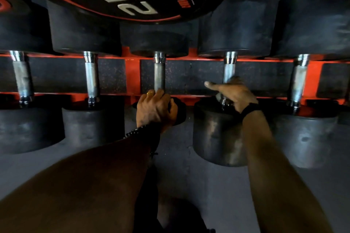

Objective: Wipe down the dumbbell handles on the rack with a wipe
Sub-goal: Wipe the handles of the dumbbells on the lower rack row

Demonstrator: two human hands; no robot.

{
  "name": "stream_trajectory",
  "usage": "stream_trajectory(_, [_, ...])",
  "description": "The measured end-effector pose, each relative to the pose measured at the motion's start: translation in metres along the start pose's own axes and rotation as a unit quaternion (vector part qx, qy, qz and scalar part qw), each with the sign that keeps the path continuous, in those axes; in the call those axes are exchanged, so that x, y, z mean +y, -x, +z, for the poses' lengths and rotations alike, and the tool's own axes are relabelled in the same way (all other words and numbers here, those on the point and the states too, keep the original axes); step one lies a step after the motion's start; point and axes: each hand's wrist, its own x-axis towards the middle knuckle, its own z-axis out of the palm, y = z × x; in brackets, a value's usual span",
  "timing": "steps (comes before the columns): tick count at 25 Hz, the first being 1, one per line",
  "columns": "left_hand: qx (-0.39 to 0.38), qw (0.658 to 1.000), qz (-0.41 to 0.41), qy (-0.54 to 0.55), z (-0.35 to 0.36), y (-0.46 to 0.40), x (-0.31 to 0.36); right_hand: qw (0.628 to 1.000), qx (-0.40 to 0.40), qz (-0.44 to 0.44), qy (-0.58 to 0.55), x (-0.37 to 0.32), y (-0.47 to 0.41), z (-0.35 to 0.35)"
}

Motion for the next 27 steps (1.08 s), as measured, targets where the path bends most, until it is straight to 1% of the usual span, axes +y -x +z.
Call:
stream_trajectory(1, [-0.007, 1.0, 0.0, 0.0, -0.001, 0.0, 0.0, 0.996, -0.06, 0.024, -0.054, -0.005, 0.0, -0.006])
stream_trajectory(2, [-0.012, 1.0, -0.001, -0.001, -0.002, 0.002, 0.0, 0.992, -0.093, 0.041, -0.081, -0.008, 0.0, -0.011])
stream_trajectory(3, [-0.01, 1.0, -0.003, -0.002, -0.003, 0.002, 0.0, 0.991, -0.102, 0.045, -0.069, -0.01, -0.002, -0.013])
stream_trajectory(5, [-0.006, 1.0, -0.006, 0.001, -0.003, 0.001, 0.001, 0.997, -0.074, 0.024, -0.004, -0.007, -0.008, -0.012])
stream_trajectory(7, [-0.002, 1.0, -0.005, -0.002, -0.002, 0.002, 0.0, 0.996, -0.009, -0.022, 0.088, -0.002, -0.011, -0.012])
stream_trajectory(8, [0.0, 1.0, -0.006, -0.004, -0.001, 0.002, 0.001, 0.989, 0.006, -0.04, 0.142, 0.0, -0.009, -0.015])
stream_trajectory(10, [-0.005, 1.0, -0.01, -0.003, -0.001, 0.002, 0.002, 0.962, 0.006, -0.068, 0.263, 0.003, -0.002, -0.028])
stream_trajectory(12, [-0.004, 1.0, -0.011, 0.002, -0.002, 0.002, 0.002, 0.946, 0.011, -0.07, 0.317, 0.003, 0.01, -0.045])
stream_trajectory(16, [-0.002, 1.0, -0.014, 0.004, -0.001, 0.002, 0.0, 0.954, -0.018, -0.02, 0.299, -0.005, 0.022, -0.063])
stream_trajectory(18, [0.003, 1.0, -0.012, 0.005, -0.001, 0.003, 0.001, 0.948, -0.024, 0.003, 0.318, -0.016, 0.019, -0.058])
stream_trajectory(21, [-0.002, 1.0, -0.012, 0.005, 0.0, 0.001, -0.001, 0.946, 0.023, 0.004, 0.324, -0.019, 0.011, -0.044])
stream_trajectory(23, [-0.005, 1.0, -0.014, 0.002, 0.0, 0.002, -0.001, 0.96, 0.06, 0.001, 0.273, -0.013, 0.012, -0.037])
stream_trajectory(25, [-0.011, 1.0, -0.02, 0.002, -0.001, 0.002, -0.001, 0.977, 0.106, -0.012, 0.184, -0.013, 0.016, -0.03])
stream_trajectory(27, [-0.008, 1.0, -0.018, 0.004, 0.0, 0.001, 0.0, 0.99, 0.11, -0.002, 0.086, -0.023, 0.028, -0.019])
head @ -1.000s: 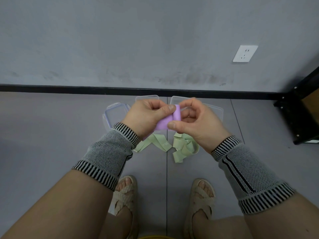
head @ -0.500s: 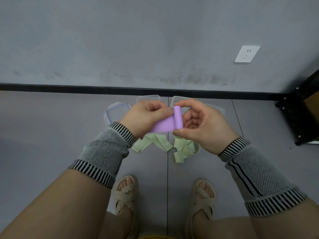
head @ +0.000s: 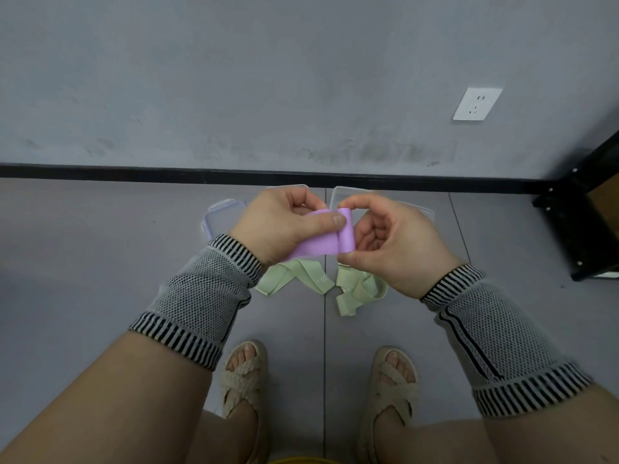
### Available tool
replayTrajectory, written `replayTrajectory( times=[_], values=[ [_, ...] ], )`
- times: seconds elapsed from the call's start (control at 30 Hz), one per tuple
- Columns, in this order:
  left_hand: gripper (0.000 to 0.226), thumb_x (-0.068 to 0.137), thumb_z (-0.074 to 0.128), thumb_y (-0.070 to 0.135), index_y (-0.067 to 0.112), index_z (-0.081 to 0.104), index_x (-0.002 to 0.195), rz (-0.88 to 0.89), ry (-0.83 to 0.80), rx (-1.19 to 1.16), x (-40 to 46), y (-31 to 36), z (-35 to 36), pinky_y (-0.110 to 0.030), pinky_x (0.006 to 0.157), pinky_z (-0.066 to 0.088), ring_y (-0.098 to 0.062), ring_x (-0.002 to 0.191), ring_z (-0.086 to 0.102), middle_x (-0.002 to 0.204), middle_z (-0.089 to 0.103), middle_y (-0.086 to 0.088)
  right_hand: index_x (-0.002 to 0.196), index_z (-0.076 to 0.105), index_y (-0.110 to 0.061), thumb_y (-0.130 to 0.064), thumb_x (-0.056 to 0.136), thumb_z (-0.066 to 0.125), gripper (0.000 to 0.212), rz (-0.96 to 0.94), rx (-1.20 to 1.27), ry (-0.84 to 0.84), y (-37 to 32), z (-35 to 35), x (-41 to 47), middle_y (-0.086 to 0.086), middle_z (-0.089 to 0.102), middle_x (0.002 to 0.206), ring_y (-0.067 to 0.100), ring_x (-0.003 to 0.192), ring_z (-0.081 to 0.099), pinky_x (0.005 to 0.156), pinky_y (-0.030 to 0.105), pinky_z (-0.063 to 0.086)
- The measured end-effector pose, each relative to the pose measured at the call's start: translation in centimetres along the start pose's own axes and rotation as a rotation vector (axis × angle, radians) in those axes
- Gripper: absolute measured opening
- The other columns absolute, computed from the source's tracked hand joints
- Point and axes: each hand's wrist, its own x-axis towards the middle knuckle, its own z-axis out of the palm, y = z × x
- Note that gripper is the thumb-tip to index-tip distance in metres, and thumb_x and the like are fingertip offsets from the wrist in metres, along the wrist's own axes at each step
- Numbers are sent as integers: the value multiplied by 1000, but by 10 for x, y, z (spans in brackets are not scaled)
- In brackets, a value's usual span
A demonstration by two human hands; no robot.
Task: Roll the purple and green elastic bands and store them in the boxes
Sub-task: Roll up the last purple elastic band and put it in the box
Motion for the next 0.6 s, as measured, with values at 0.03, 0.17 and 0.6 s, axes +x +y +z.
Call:
replayTrajectory(
  times=[0.03, 0.17, 0.6],
  values=[
    [26, 56, 80, 33, 17, 63, 68, 4, 18, 22, 0, 0, 2, -31, 64, 48, -17, 65, 57, 75, 68, -13, 99, 55, -38, -2, 66, 81, 55, -7, -36, 9, 0, 1, 0, -5, 61, 65, 4, 55, 57, 61, 20, 50],
    [25, 67, 83, 23, 12, 62, 73, 5, 81, 81, 1, 1, 7, -34, 66, 50, -16, 65, 57, 76, 67, -15, 103, 53, -43, -4, 68, 79, 58, -23, -107, 33, 2, 4, 2, -6, 59, 67, 3, 57, 56, 64, 23, 50],
    [16, 71, 79, 22, 19, 64, 70, -41, 65, 31, 1, -1, 4, -29, 63, 50, -15, 64, 61, 72, 68, -6, 110, 59, -28, 5, 88, 57, 39, 79, 346, -45, 0, 3, 1, 3, 71, 73, 17, 68, 67, 71, 27, 57]
  ],
)
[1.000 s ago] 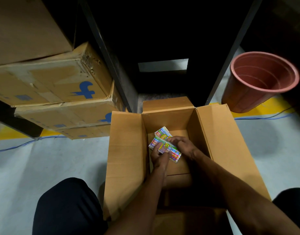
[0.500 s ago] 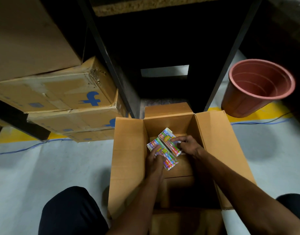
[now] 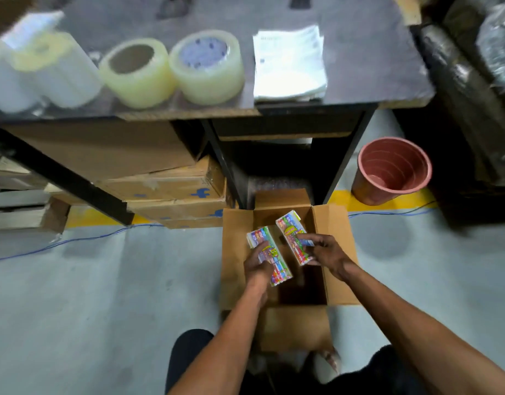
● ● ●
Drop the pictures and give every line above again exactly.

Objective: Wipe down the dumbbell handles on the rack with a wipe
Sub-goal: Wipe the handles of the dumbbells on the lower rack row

Demonstrator: two human hands; no robot.

{
  "name": "stream_trajectory",
  "usage": "stream_trajectory(_, [_, ...])",
  "description": "The measured end-effector pose, each relative to the pose measured at the motion's start: translation in metres along the start pose's own axes and rotation as a unit quaternion (vector part qx, qy, qz and scalar part qw), each with the sign that keeps the path continuous, in those axes; in the call those axes are exchanged, so that x, y, z mean +y, -x, +z, for the poses' lengths and rotations alike, and the tool's own axes are relabelled in the same way (all other words and numbers here, those on the point and the states too, keep the original axes); step one lies a step after the motion's start; point and axes: each hand's wrist, its own x-axis towards the middle knuckle, its own z-axis out of the palm, y = z × x; in brackets, a value's usual span",
  "timing": "steps (comes before the columns): tick count at 25 Hz, the first being 1, one per line",
  "columns": "left_hand: qx (-0.39 to 0.38), qw (0.658 to 1.000), qz (-0.41 to 0.41), qy (-0.54 to 0.55), z (-0.35 to 0.36), y (-0.46 to 0.40), x (-0.31 to 0.36); right_hand: qw (0.628 to 1.000), qx (-0.40 to 0.40), qz (-0.44 to 0.44), qy (-0.58 to 0.55), x (-0.37 to 0.32), y (-0.47 to 0.41), z (-0.35 to 0.35)"
}

Motion for the next 27 steps (1.08 s), as measured, targets where the path bends most, until it is straight to 1% of the usual span, axes +y -x +z.
Call:
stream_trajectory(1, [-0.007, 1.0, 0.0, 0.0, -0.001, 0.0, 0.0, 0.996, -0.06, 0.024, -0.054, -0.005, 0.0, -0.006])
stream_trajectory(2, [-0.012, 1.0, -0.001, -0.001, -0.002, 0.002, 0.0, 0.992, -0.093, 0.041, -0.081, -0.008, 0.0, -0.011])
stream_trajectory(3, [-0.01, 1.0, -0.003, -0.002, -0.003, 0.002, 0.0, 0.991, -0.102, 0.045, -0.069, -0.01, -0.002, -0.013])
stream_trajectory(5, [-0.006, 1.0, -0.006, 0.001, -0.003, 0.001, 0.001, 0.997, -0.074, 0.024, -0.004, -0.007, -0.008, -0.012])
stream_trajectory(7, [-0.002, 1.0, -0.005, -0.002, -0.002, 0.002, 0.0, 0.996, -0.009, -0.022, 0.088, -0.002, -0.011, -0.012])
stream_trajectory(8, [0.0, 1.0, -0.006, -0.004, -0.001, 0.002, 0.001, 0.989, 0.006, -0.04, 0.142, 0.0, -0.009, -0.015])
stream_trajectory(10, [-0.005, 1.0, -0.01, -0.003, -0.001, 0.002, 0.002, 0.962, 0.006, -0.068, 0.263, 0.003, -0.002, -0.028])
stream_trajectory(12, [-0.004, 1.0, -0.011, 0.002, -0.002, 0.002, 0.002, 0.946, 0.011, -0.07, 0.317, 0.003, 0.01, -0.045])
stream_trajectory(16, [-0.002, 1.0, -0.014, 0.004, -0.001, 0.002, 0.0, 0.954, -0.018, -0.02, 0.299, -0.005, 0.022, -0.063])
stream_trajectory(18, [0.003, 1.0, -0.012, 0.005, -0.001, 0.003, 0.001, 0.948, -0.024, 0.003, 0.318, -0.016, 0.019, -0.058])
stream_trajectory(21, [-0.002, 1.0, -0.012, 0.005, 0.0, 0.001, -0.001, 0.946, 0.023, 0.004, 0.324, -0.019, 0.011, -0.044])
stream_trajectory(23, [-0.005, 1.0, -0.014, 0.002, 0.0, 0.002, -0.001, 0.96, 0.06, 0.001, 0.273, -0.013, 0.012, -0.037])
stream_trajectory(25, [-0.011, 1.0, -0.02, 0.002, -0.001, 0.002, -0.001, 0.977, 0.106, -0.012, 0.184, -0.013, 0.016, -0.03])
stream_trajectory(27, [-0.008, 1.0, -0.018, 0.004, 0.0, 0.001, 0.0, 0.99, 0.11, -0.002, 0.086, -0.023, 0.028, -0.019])
head @ -1.000s: 
head @ -0.500s: 
head @ +0.000s: 
### Available tool
replayTrajectory, written `replayTrajectory( times=[_], values=[ [_, ...] ], )`
- times: seconds elapsed from the call's start (control at 30 Hz), one per tuple
- Columns, in this order:
  left_hand: gripper (0.000 to 0.226), thumb_x (-0.068 to 0.137), thumb_z (-0.074 to 0.128), thumb_y (-0.070 to 0.135), index_y (-0.067 to 0.112), index_z (-0.081 to 0.104), index_x (-0.002 to 0.195), rz (-0.88 to 0.89), ry (-0.83 to 0.80), rx (-1.19 to 1.16), x (-40 to 46), y (-31 to 36), z (-35 to 36), pinky_y (-0.110 to 0.030), pinky_x (0.006 to 0.157), pinky_z (-0.066 to 0.088), ring_y (-0.098 to 0.062), ring_x (-0.002 to 0.191), ring_z (-0.086 to 0.102), middle_x (-0.002 to 0.204), middle_z (-0.089 to 0.103), middle_y (-0.086 to 0.088)
  right_hand: index_x (-0.002 to 0.196), index_z (-0.076 to 0.105), index_y (-0.110 to 0.061), thumb_y (-0.130 to 0.064), thumb_x (-0.056 to 0.136), thumb_z (-0.066 to 0.125), gripper (0.000 to 0.212), rz (-0.96 to 0.94), rx (-1.20 to 1.27), ry (-0.84 to 0.84), y (-37 to 32), z (-35 to 35), x (-41 to 47), middle_y (-0.086 to 0.086), middle_z (-0.089 to 0.102), middle_x (0.002 to 0.206), ring_y (-0.067 to 0.100), ring_x (-0.003 to 0.192), ring_z (-0.081 to 0.099), pinky_x (0.005 to 0.156), pinky_y (-0.030 to 0.105), pinky_z (-0.063 to 0.086)
- The measured end-effector pose, each relative to the pose measured at the call's start: translation in centimetres along the start pose's own axes and rotation as a rotation vector (axis × angle, radians) in those axes
- Gripper: absolute measured opening
- The other columns absolute, computed from the source's tracked hand joints
- Point and axes: each hand's wrist, its own x-axis towards the middle knuckle, its own z-axis out of the palm, y = z × x
- Note that gripper is the thumb-tip to index-tip distance in metres, and thumb_x and the like are fingertip offsets from the wrist in metres, along the wrist's own axes at each step
- Numbers are sent as integers: the value multiplied by 1000, but by 10 for x, y, z (spans in brackets are not scaled)
- In brackets, a value's usual span
A demonstration by two human hands; no robot.
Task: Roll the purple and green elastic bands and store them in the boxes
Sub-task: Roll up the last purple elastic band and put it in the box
Motion for the next 0.6 s, as measured, with values at 0.03, 0.17 and 0.6 s, axes +x +y +z.
Call:
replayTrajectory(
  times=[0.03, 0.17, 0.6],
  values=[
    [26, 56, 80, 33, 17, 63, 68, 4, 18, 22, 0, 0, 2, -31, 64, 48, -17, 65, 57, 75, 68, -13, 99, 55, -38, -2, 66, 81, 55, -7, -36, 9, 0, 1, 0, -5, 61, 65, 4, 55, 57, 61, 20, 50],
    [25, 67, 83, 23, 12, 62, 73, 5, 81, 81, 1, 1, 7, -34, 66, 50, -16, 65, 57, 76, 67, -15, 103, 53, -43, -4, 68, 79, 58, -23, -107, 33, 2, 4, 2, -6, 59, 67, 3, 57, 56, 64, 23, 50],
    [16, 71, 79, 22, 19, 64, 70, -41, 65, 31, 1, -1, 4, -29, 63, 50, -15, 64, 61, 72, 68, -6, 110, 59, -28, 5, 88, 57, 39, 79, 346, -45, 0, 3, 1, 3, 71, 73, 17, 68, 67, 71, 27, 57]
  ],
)
[1.000 s ago] 
[0.500 s ago] 
[now] 

No more work is required for the exercise.